The district also plans to refinance some of its 2009 debt, due to lower interest rates that now are available.
Linda McDermott, the district’s finance director, says refinancing $36.9 million of debt will result in $2.8 million savings to taxpayers.
“The difference in borrowing costs is that significant,” McDermott says.
Looking ahead, a $25.7 million Franklin Elementary modernization and addition project is in the pre-design stage, and ALSC Architects PS, of Spokane, will start work on schematic designs in the spring, Forsyth says.
The project likely will go out to bid in early 2017, and construction is expected to start that spring and to be completed in late 2019.

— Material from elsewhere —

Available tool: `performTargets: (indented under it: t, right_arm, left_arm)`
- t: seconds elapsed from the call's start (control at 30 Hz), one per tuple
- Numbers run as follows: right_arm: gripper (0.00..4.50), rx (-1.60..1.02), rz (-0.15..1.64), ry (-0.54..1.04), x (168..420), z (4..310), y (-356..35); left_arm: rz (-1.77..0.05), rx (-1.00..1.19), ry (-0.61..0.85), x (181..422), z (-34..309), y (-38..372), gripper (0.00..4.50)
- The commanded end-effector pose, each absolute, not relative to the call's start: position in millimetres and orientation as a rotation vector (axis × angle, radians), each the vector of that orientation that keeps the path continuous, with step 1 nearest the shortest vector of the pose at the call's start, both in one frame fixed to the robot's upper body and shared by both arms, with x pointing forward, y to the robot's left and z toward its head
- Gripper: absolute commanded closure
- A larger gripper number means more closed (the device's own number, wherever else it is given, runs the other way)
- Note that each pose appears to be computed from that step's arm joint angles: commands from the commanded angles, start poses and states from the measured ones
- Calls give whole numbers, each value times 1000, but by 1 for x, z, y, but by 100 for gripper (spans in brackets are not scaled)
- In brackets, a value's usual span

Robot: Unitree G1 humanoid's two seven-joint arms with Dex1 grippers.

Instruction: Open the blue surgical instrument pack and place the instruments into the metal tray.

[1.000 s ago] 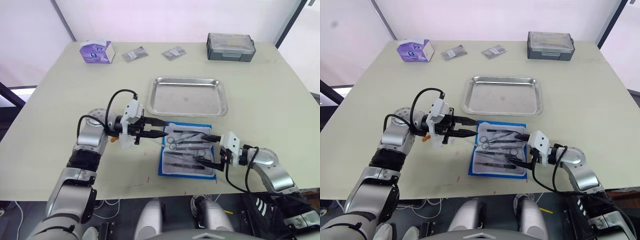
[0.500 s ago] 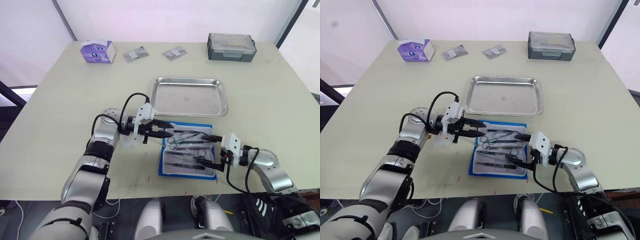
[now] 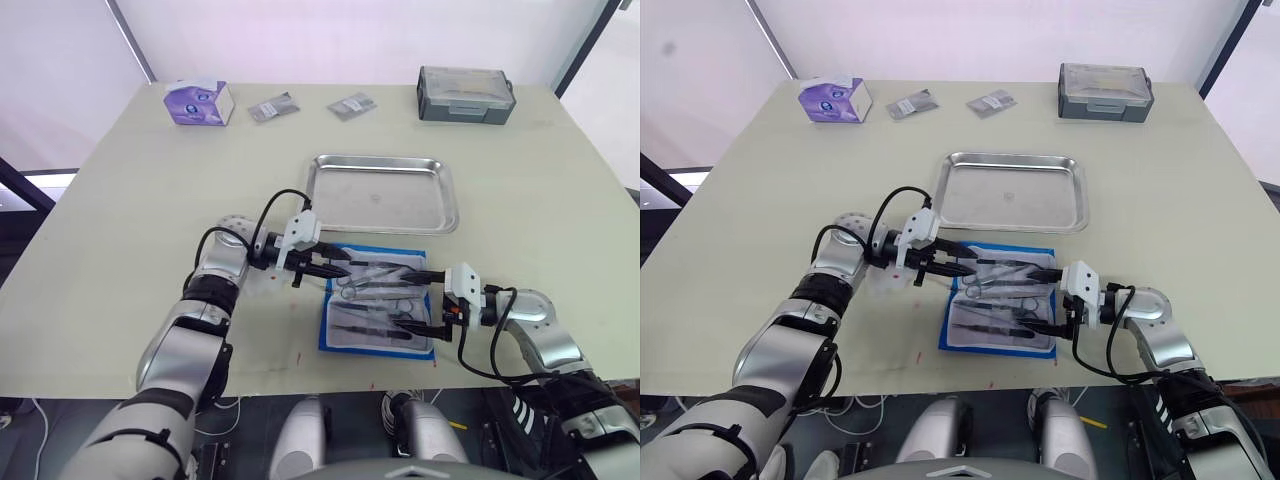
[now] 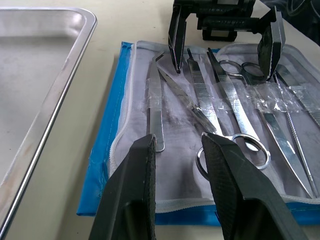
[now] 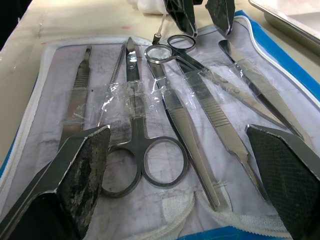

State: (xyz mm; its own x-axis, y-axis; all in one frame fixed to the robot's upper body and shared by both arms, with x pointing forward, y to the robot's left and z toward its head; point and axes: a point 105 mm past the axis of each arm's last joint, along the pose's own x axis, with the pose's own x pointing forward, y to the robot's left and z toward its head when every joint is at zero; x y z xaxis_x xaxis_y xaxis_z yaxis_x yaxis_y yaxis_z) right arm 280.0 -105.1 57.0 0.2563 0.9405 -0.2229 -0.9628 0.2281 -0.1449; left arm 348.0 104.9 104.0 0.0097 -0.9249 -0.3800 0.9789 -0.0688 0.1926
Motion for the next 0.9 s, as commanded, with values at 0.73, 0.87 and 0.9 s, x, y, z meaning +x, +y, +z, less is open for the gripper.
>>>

The project will include preserving and remodeling 17,000 square feet of the original structure and constructing a 40,000-square-foot addition, Forsyth says, adding that the addition will replace portable classrooms currently being used at the campus, at 2726 E. 17th.
The original brick school building was constructed in 1909.
“We will apply for historic restoration recognition,” Forsyth says.
Other projects that are to be funded under the most recent bond measure and to be constructed between 2017 and 2022 include a $22.4 million Linwood Elementary replacement, a $13.6 million Shaw Middle School gym replacement, a $4.5 million Lewis and Clark High School addition, and Adams Elementary and Wilson Elementary classroom additions and upgrades totaling $9.5 million.
The project list also includes $80 million for other additions and portables, technology upgrades, safety and security improvements, property purchases, and smaller facility improvements districtwide.